» Work task: Determine the number of lines in the data that contain "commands", and write only that number.

*** Records ***

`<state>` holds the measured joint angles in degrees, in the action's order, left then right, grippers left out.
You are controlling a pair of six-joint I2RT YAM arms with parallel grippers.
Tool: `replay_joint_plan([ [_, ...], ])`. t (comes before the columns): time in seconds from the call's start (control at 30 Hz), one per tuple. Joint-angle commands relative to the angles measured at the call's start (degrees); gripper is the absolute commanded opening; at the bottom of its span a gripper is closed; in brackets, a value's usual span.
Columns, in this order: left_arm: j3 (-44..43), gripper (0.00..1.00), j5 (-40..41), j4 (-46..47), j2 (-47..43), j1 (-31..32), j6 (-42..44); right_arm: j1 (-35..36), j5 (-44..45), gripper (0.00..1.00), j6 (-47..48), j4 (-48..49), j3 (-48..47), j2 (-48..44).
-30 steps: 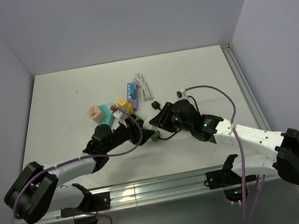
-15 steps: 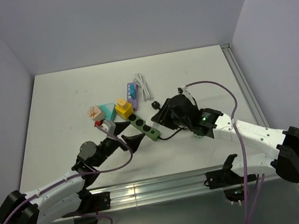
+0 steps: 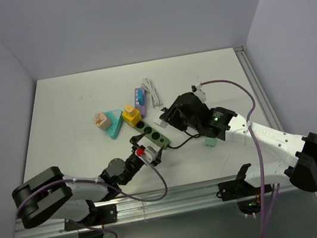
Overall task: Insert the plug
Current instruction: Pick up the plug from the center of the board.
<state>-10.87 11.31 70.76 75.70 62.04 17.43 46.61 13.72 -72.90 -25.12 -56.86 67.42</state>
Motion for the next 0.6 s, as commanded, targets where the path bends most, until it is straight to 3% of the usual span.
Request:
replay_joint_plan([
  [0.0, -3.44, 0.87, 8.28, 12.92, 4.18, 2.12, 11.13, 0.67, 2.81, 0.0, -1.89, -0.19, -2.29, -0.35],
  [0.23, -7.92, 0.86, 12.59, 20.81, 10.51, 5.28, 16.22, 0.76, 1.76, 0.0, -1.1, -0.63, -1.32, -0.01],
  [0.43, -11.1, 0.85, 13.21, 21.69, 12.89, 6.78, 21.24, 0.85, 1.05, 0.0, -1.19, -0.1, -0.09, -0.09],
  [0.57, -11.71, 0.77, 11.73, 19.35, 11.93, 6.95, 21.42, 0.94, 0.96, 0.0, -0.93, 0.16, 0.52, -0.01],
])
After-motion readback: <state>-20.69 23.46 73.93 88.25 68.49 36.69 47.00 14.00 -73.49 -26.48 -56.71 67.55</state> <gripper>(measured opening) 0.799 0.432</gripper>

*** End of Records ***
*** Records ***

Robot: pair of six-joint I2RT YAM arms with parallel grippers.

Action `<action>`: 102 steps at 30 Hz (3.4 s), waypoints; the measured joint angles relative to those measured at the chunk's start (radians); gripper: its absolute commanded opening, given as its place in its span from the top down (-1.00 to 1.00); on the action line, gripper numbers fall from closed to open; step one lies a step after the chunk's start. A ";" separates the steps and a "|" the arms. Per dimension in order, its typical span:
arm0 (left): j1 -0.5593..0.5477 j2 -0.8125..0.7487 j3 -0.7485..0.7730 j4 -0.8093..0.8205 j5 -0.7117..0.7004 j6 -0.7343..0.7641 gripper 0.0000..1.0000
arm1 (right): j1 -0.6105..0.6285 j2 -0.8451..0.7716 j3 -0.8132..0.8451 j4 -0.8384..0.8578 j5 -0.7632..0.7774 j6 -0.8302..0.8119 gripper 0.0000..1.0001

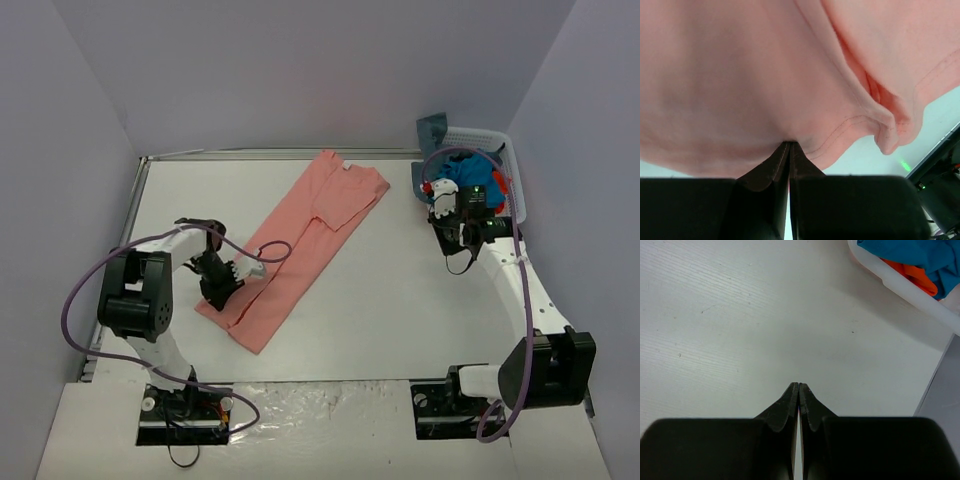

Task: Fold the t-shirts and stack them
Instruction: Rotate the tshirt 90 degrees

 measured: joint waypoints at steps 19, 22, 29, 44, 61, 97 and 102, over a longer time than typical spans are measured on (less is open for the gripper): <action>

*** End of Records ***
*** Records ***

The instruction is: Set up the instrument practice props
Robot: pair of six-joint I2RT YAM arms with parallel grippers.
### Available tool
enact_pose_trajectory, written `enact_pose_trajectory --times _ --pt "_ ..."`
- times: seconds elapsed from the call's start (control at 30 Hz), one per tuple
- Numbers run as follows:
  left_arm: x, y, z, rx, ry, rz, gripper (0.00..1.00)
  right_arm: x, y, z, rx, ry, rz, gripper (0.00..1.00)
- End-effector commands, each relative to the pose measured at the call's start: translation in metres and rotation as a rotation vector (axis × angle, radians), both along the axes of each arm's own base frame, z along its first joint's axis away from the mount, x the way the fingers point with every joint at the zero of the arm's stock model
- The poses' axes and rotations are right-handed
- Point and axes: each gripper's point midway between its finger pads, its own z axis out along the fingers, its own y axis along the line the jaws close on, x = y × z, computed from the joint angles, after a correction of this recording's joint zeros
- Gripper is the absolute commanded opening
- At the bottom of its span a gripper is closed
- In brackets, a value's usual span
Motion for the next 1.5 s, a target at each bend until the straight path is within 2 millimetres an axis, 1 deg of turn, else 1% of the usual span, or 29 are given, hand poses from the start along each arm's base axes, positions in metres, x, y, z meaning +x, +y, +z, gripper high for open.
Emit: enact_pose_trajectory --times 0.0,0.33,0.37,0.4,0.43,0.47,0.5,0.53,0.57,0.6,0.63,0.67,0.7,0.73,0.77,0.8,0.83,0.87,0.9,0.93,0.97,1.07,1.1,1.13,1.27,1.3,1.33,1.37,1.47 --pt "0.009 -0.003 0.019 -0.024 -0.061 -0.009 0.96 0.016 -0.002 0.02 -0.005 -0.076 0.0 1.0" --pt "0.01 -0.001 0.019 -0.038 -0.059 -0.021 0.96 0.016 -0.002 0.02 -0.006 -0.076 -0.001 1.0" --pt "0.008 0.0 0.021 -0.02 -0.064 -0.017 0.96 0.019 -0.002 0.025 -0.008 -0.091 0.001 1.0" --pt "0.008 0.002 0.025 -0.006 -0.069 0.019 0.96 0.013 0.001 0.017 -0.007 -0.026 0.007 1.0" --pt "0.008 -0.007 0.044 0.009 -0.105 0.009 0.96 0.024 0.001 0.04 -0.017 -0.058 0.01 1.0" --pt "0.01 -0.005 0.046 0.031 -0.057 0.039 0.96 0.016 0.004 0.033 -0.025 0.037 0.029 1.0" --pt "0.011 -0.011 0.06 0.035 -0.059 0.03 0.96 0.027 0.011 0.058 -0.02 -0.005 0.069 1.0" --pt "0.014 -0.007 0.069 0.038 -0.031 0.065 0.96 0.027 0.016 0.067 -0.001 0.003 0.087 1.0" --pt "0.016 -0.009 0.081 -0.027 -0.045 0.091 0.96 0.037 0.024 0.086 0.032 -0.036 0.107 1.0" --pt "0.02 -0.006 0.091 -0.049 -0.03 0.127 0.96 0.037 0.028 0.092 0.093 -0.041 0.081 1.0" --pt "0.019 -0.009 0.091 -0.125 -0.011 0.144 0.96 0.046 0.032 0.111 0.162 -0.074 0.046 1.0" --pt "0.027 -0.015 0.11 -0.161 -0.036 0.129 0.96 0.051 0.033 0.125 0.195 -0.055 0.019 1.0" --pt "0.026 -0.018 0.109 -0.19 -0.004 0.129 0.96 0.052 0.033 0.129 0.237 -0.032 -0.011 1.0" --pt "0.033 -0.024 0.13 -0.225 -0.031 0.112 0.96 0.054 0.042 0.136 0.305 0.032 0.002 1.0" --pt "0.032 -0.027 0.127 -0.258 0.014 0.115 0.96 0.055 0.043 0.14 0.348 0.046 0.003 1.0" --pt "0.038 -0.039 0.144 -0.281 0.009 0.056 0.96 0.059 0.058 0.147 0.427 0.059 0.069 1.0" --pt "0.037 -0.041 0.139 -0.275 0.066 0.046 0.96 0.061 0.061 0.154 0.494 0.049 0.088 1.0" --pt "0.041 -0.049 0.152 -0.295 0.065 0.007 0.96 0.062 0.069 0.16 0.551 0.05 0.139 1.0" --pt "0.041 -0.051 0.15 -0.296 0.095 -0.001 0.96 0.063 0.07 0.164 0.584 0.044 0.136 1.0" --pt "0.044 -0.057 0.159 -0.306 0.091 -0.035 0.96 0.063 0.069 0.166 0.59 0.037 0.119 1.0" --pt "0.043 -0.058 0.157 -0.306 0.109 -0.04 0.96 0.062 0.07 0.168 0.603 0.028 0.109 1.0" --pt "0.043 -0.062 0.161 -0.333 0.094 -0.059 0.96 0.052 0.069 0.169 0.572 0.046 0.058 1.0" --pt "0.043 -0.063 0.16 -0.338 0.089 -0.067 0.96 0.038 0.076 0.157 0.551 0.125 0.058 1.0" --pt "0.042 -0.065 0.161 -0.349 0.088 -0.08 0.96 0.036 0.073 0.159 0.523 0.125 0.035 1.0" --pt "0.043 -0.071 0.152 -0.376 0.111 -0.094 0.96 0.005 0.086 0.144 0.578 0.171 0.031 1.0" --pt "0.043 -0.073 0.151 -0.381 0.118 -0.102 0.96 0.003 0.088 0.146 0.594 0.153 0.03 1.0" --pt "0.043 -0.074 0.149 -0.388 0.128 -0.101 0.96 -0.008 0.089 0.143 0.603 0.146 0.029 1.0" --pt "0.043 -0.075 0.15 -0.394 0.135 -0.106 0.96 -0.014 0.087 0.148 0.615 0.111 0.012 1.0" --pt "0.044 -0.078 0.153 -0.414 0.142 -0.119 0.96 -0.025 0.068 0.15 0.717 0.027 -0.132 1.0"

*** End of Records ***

» Response box: 2